Comparison of Early vs Late Cholecystectomy Performed for Mild Gall Stone Pancreatitis in Terms of Mean Length of Hospital Stay
Journal: Medical Journal of Clinical Trials & Case Studies (Vol.5, No. 6)Publication Date: 2021-12-07
Authors : Saboor Z Ahmad S Ali H; Shah N;
Page : 1-6
Keywords : Acute Pancreatitis; Gall Stones; Cholecystectomy; Emergency Department;
Abstract
Introduction: Pancreatitis is an inflammatory process in which pancreatic enzymes autodigest the gland. The gland sometimes heals without any impairment of function or any morphologic changes; this process is known as acute pancreatitis. Pancreatitis can also recur intermittently, contributing to the functional and morphologic loss of the gland; recurrent attacks are referred to as chronic pancreatitis. Both forms of pancreatitis may present in the emergency department (ED) with acute clinical findings. Recognizing patients with severe acute pancreatitis as soon as possible is critical for achieving optimal outcomes (see Presentation).

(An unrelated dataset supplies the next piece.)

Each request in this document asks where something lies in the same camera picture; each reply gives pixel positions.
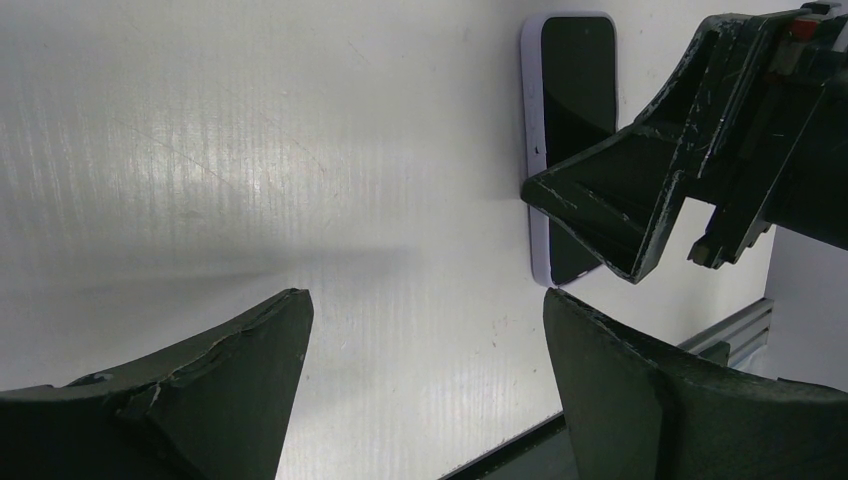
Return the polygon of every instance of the smartphone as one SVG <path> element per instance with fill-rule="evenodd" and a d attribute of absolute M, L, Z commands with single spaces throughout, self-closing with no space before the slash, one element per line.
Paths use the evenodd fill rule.
<path fill-rule="evenodd" d="M 521 33 L 528 176 L 615 133 L 615 26 L 603 13 L 530 17 Z M 533 277 L 570 283 L 601 265 L 571 234 L 530 209 Z"/>

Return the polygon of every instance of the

Once a working diagnosis of acute pancreatitis is reached, laboratory tests are obtained to support the clinical impression, to help define the etiology, and to look for complications. Diagnostic imaging is unnecessary in most cases but may be obtained when the diagnosis is in doubt, when severe pancreatitis is present, or when a given imaging study might provide specific information needed to answer a clinical question. Image-guided aspiration may be useful. Genetic testing may be considered.